I have an html file with some <h2> tags such as

a <- '<section id="sec-standard-stoet-geary" class="level2" data-number="9.4">
      <h2 data-number="9.4" class="anchored" data-anchor-id="sec-standard-stoet-geary">
      <span class="header-section-number">9.4</span> Standardising PISA results</h2>'

b <- '<span class="fu">read_parquet</span>(<span 
     class="st">"&lt;folder&gt;PISA_2015_student_subset.parquet"</span>)</span></code><button 
     title="Copy to Clipboard" class="code-copy-button"><i class="bi"></i></button></pre> 
     </div>
     </div>
     </section><section id="sec-leftjoin" class="level2" data-number="9.3"><h2 data-number="9.3" 
     class="anchored" data-anchor-id="sec-leftjoin">
     <span class="header-section-number">9.3</span> Linking data using <code>left_join</code>
     </h2>
     <p>some text</p>'

c <- paste(a,b,a)

I can extract the title of the a using:

str_extract_all(a, '(?<=(<[/]span>)).*(?=(<[/]h))')[[1]] %>% str_squish()
> [1] "Standardising PISA results"

But trying this on b returns nothing:

str_extract_all(b, '(?<=(<[/]span>)).*(?=(<[/]h))')[[1]] %>% str_squish()
> character(0)

and c only returns the first and third instance of h2 when it should return all instances:

str_extract_all(c, '(?<=(<[/]span>)).*(?=(<[/]h))')[[1]] %>% str_squish()
> [1] "Standardising PISA results" "Standardising PISA results"

EDIT: from the comments this appears to be the regex not being able to parse the newline characters.

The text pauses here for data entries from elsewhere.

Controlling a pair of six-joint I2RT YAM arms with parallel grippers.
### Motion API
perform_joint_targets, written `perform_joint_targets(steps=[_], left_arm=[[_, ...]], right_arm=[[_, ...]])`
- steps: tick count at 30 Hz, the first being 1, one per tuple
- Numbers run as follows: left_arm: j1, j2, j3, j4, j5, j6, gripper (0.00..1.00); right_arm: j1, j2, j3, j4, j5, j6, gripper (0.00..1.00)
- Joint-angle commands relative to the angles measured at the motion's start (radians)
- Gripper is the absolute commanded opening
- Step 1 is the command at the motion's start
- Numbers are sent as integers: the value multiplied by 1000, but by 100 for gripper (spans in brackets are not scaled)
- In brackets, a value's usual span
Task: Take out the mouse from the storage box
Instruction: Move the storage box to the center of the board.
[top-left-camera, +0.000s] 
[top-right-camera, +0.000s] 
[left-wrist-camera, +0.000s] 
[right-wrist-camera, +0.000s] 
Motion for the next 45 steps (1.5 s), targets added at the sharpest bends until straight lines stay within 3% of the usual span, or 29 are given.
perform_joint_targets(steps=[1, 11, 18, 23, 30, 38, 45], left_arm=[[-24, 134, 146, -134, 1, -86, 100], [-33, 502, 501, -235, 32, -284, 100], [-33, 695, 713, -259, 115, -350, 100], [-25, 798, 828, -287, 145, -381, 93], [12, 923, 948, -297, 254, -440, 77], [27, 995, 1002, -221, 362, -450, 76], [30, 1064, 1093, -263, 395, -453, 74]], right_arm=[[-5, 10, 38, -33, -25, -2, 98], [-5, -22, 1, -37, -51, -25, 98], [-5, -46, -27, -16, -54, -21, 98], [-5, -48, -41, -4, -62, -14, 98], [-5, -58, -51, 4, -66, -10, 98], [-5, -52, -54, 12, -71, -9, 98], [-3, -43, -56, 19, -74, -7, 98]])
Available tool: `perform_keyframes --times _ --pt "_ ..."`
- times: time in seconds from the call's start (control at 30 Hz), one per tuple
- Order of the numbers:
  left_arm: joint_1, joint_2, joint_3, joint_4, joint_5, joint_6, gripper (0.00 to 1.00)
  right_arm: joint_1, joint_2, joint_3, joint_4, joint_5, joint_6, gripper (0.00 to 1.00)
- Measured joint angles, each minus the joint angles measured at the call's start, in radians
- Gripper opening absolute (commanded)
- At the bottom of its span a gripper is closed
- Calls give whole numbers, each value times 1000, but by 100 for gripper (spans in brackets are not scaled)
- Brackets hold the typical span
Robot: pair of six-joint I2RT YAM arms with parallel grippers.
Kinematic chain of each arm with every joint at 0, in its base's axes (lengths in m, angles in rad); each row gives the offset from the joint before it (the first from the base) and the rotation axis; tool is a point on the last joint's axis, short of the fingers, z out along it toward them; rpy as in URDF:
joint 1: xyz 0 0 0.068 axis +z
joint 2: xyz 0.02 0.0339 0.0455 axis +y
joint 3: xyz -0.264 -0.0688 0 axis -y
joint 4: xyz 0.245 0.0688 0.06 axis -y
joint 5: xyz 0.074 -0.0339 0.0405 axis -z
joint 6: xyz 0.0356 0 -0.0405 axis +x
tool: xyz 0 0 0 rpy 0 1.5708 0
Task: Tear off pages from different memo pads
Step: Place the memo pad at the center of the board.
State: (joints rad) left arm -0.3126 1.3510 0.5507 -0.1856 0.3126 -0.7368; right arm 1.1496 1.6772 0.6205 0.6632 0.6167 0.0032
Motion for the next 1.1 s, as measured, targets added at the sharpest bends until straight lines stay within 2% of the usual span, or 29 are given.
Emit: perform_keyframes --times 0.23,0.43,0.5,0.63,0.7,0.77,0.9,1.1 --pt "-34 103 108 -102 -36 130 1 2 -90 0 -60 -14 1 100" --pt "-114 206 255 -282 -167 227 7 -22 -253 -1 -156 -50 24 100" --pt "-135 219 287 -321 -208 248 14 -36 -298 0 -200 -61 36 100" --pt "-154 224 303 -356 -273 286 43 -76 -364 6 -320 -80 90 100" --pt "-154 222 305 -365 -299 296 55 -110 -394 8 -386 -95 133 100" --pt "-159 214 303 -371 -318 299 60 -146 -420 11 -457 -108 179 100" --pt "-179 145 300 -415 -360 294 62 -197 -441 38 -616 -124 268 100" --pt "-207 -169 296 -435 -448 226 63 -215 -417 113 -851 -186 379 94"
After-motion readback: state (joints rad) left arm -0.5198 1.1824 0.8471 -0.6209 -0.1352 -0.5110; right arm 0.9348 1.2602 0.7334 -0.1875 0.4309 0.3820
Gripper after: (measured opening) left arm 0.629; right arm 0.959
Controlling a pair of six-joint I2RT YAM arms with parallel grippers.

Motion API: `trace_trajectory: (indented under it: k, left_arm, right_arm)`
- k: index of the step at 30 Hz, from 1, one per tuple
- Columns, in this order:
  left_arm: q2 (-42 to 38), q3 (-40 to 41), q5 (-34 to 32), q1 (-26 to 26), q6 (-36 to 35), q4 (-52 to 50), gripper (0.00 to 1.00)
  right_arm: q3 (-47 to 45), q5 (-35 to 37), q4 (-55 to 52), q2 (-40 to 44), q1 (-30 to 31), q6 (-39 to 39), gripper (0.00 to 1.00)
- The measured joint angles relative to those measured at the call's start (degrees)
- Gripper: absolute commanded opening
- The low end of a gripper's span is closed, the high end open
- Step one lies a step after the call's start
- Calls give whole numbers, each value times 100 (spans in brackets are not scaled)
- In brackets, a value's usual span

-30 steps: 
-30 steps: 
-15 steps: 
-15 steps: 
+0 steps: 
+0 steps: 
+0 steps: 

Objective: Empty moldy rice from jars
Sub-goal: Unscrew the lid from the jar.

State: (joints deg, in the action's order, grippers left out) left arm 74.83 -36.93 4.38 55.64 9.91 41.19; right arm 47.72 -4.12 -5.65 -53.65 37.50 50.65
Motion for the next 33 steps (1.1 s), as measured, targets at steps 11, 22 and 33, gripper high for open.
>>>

I've tried enabling single line mode in regex (?s) for the parsing, but it's still not working


Solution

  • Here's a helper function that will choose H2 eleements with spans but will ignore the spans

    library(xml2)
    library(stringr)
    
    geth2 <- function(x) {
      temp <- read_html(x) %>% xml_find_all("//h2[span]")
      xml_remove(xml_find_all(temp, ".//span"))
      temp %>% xml_text() %>% str_squish()  
    }
    
    geth2(a)
    # [1] "Standardising PISA results"
    geth2(b)
    # [1] "Linking data using left_join"
    

    If you wanted to keep the markup inside the H2, this could work

    geth2 <- function(x) {
      temp <- read_html(x) %>% xml_find_all("//h2[span]")
      xml_remove(xml_find_all(temp, ".//span"))
      temp %>% xml_contents() %>% as.character() %>% str_flatten(" ") %>% str_squish()  
    }
    geth2(a)
    # [1] "Standardising PISA results"
    geth2(b)
    # [1] "Linking data using <code>left_join</code>"
    

    For a version that will work with multiple H2 tags, you can use

    geth2 <- function(x) {
      temp <- read_html(x) %>% xml_find_all("//h2[span]")
      xml_remove(xml_find_all(temp, ".//span"))
      cleanup <- . %>% xml_contents() %>% as.character() %>% str_flatten(" ") %>% str_squish() 
      sapply(temp, cleanup)
    }
    geth2(c)
    # [1] "Standardising PISA results"
    # [2] "Linking data using <code>left_join</code>"
    # [3] "Standardising PISA results"